A segurança pública foi outro ponto sensível da eleição. A Bolívia tem enfrentado uma expansão do narcotráfico e do crime organizado, com indícios de atuação do Primeiro Comando da Capital (PCC) no país. Paz prometeu fortalecer as instituições policiais e a cooperação internacional no combate às drogas, ao passo que Quiroga defendia uma política de “tolerância zero”, inspirada em líderes de direita como Nayib Bukele, de El Salvador, e Daniel Noboa, do Equador.

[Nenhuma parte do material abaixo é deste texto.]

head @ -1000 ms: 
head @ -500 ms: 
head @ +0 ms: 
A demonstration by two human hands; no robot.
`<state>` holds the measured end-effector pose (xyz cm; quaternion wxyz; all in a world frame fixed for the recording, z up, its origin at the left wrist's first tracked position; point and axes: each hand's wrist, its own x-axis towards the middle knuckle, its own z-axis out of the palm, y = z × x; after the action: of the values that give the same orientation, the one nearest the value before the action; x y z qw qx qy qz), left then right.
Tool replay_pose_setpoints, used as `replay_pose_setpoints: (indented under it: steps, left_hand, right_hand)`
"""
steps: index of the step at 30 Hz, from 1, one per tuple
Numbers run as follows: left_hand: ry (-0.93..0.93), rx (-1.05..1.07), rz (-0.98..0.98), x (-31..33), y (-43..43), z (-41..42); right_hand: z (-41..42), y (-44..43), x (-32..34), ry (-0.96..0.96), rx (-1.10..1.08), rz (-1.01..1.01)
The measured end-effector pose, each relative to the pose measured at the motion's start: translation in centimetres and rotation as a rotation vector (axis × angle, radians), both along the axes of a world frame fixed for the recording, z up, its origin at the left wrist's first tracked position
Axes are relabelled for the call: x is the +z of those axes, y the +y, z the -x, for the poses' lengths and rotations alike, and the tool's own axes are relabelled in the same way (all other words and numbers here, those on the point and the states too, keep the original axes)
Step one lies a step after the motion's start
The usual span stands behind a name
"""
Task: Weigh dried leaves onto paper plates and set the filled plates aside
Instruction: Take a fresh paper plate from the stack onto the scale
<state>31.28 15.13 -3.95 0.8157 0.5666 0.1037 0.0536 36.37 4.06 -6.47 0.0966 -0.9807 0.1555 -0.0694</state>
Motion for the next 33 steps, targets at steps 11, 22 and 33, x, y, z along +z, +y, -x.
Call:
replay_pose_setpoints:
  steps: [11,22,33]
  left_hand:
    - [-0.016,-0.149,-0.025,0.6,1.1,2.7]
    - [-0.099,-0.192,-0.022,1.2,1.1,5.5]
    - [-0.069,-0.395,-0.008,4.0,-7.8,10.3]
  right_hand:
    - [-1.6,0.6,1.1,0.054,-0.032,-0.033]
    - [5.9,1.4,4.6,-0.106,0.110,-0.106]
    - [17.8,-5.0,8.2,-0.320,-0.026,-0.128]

A vitória de Paz representa uma mudança de rumo político após quase 20 anos de domínio da esquerda, sob o comando do Movimento ao Socialismo (MAS), de Evo Morales e Luis Arce. Durante esse período, o país viveu avanços sociais, mas também crises institucionais e escândalos de corrupção. Analistas apontam que o resultado reflete o desejo de renovação e a insatisfação popular com a deterioração econômica.

Rodrigo Paz tomará posse em janeiro de 2026, com o desafio de unir um país dividido e reequilibrar uma economia em colapso. A expectativa é de que ele busque reconstruir as pontes com investidores estrangeiros, fortalecer a democracia e abrir um novo ciclo político na Bolívia, marcado pelo pragmatismo e pelo diálogo entre diferentes setores da sociedade.